Published 7:00 am Wednesday, October 16, 2019

WEST POINT — All five of the West Point City Council candidates gathered Tuesday afternoon to speak to the West Point Active Life community.

There are three seats up for grabs on the West Point City Council. Incumbents Gerald Ledbetter, Sandra Thornton and Deedee Williams, are running to keep their seats on the council, while Wiky Gladden and Kesha Edwards-Coniglio are trying to break onto the board.

Each candidate had five minutes to speak and the order was chosen in a random drawing, according to Moderator Dan Wooten.

Email newsletter signup

Gerald Ledbetter

Councilman Ledbetter has been serving on the West Point City Council since 2012. He said Tuesday it was a great responsibility, and it’s larger than other cities because each councilmember represents all residents. 

“Council members are also charged with upholding the values that you and I as a people hold dear while aspiring for a hope of a better tomorrow,” he said. “A core part of those values is trust. We trust that our elected officials will aspire to the very best of each and every individual of our city while knowing that we are never stronger than the weaker of those around us.”

Ledbetter said during his time on council, the city has achieved balanced budgets, lower millage rates and has repurposed older buildings in the community.

He mentioned turning the old InterCall building into the current police station, the old Alabama Supply Building and converting it into a public works building and gaining possession of the old Virginia Cook Daycare building and making it into a meeting center.

Ledbetter said he would also like to change up the way utility bills are paid in West Point. He wants to implement budget billing in West Point, which would take an average of the previous year’s utility bills for a resident and pay the average on the next bill.

Sandra Thornton

Councilwoman Thornton was elected in 2003, and on Tuesday, she said it’s her duty to be involved in the community all the time, not just during the election cycle.

“As a council member, your job is to only govern and vote on city functions,” she said. “But we also must be involved in the community. You can’t just show up at election time and say ‘hey I’m here.’ You need to be part of the community all the time.”

Thornton said she was involved in implementing the first backpack drive in West Point after the mills closed and helped to start the black history program in West Point, which honored and recognized all races.

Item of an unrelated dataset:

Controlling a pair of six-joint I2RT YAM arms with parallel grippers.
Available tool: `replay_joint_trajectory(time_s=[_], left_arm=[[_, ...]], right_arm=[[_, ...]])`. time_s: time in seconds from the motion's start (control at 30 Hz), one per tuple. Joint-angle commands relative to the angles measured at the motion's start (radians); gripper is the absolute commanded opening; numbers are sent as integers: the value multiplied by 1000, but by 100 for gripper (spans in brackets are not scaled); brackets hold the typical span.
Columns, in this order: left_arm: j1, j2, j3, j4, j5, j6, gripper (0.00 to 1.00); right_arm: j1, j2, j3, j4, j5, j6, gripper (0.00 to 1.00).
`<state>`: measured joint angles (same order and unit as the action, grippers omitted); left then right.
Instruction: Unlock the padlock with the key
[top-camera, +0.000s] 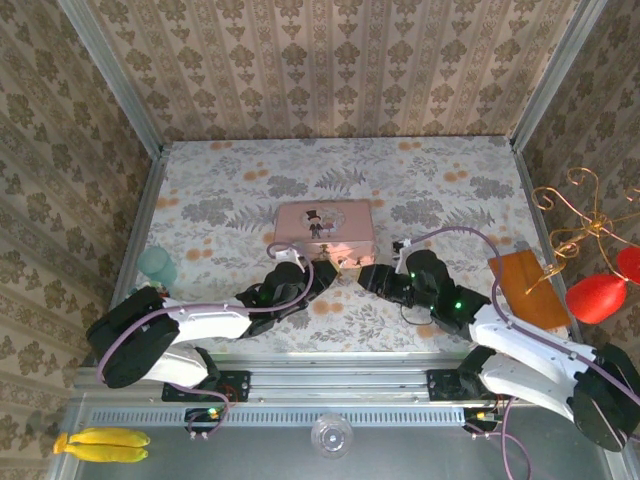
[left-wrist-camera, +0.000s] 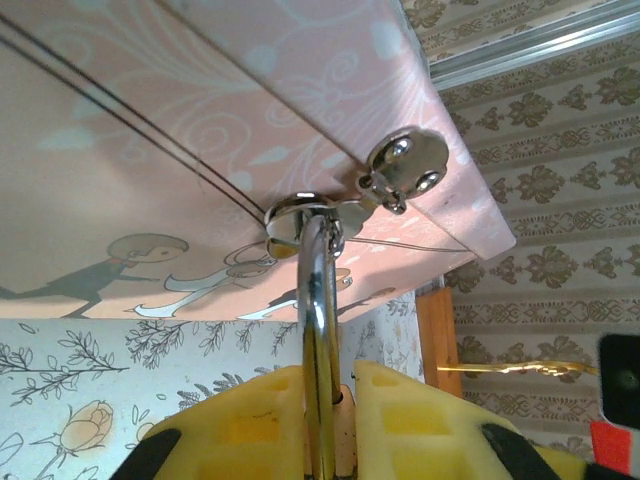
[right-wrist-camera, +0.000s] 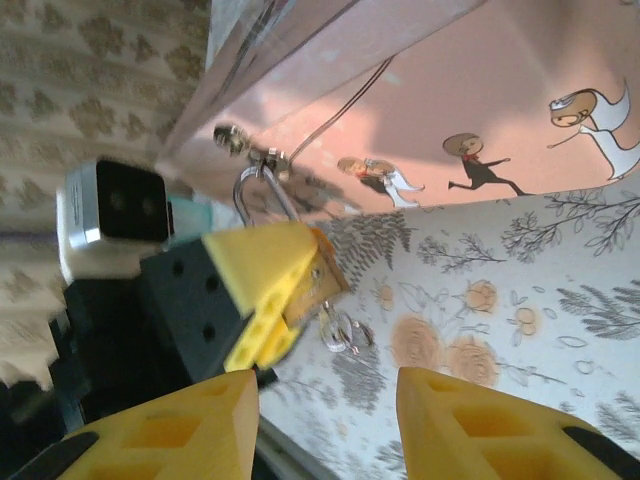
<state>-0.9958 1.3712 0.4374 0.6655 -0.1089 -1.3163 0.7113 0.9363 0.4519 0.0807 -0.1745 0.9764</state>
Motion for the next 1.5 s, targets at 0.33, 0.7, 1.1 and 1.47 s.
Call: replay_joint_trajectory(time_s=[0.33, 0.7, 1.1, 1.47], left_arm=[[13, -71, 6, -25, -22, 8, 0], [3, -124, -9, -58, -31, 12, 0], [11, -138, -20, -50, -17, 9, 0], [12, -148, -29, -45, -13, 6, 0]], right_arm=[[355, 29, -69, 159, 488, -692, 36], [409, 238, -85, 428, 586, -953, 35], [410, 370, -105, 601, 608, -1093, 34], [412, 493, -79, 692, 660, -1128, 35]])
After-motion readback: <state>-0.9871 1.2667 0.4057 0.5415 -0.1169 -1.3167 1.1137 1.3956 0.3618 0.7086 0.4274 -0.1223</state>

“I am not that elected official that just starts to get involved, I am involved the whole time during the election,” she said. “You must know your people. You must get involved with the people.”

She said her work isn’t done.

“When you care about the community and genuinely have a passion for the people, you do your best to create a better community and opportunities for everyone.”

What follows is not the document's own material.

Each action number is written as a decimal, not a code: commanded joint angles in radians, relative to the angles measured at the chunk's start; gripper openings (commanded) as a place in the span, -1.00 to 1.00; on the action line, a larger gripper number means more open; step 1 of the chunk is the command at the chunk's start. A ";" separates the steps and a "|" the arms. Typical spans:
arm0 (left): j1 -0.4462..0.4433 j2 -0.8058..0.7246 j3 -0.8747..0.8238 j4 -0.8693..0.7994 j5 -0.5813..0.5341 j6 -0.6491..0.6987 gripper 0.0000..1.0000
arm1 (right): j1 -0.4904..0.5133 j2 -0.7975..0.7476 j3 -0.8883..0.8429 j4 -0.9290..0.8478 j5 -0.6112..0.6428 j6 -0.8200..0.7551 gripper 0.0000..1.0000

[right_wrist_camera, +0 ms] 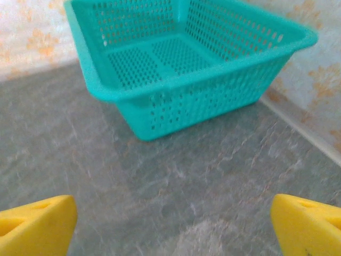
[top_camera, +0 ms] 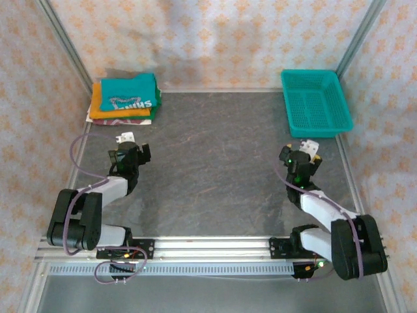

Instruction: Fold and stack the t-shirts

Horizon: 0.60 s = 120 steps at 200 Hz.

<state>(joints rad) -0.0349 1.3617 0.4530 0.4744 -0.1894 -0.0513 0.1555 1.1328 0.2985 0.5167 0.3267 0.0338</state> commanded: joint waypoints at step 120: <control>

Edwards-Coniglio was born and raised in Texas and moved to Georgia eight years ago with her husband. Although they have owned a business in downtown LaGrange, she said she saw something in West Point that needed attention. That was more businesses and a chance to bring the community together.

“I am here to be a little bit younger voice in our community and help bring a community together on a few different things that I think we do need to change,” she said. “I believe we need to love our city, and if everybody has that feeling, then this community will be far greater than it is today.”

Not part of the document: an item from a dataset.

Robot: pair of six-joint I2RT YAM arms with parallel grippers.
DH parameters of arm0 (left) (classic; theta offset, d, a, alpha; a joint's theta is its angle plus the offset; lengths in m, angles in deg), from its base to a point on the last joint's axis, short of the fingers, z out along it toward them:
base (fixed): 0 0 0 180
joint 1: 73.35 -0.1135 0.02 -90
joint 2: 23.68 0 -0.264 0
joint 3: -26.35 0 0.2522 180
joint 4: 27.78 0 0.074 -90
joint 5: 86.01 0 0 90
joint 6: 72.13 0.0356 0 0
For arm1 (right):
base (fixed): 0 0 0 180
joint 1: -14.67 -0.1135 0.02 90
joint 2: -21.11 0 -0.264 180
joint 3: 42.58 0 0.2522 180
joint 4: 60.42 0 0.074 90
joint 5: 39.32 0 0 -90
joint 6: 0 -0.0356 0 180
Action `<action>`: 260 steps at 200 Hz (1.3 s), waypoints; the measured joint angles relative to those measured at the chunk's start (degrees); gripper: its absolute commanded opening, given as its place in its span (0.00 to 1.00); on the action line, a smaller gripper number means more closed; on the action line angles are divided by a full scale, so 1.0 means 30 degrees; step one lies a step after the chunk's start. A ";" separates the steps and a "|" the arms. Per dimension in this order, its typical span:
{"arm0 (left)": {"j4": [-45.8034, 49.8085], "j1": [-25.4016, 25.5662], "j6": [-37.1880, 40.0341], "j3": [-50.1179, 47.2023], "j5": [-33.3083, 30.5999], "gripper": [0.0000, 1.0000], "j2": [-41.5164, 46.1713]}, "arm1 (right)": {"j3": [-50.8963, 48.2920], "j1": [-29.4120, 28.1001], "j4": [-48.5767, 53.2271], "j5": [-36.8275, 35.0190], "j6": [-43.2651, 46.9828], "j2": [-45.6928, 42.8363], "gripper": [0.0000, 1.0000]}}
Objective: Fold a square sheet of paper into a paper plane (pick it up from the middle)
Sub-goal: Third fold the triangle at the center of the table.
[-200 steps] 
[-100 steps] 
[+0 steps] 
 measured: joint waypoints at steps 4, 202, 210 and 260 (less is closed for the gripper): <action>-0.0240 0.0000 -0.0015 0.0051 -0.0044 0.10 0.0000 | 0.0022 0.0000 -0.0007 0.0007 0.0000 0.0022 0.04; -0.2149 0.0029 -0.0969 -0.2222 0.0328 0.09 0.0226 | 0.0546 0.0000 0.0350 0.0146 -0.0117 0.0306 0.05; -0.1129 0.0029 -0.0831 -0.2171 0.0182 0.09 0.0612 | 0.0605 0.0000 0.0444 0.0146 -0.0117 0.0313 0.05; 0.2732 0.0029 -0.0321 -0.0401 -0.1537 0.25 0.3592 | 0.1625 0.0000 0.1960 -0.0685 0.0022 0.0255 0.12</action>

Edwards-Coniglio said loving the community means keeping it clean and safe while eating and shopping locally. Additionally, it’s about providing for people in need, whether through donations or encouraging growth in the community.

“We must show concern and be involved when there are issues that arise,” she said.

Edwards-Coniglio and her husband were approved Monday night for a revolving loan request to borrow $170,000 from the city to open an event center on North 4th Avenue in downtown West Point.

Wiky Gladden

Gladden moved to West Point 43 years ago, and when people ask her why she wants to run for the city council, her answer is simple.

“I love West Point,” she said. “And I love the people of West Point.”

She said she’s served on many boards, including the West Point Housing Authority for the past 12 years and the West Point Development Authority for the past six.

Gladden said she’s also aware of transportation issues in the city.

She said she’s been in touch with officials at East Alabama Medical Center about providing transportation for cancer patients to get to their treatments.

She said the region is fortunate because of Kia but local business owners are saying there aren’t enough hirable people with a high school diploma who can pass a drug screen.

“These are things we can change,” she said.

Gladden encouraged the growth of local students in the THIC Academy, adding the program teaches students how to get skills and jobs, which helps them stay in school.

Deedee Williams

Williams was appointed to the city council in April to fill a vacant seat.

She said she’s a native of West Point, and she can bring a historical perspective to the city council.

“Sometimes I reach back so far that most of the people don’t even remember when this or that happened,” Williams said.

She said she was born at the former West Point hospital and went to the former West Point High School.

“What you get when you elect me to continue on the city council is a person who has that historical perspective,” Williams said. “A West Point native, and person who has knowledge of the community because I have lived here all of my life.”

She said she’s traveled to many cities and has observed different models to running a city, and she would like to bring some of those experiences to West Point. 

Additionally, she said she has management experience with Fortune 500 companies, along with analytical skills. She mentioned that she also has a degree in math and business.

Williams said her platform includes education, fiscal responsibility, transparency in government, workforce training for current jobs and recreational and residential development.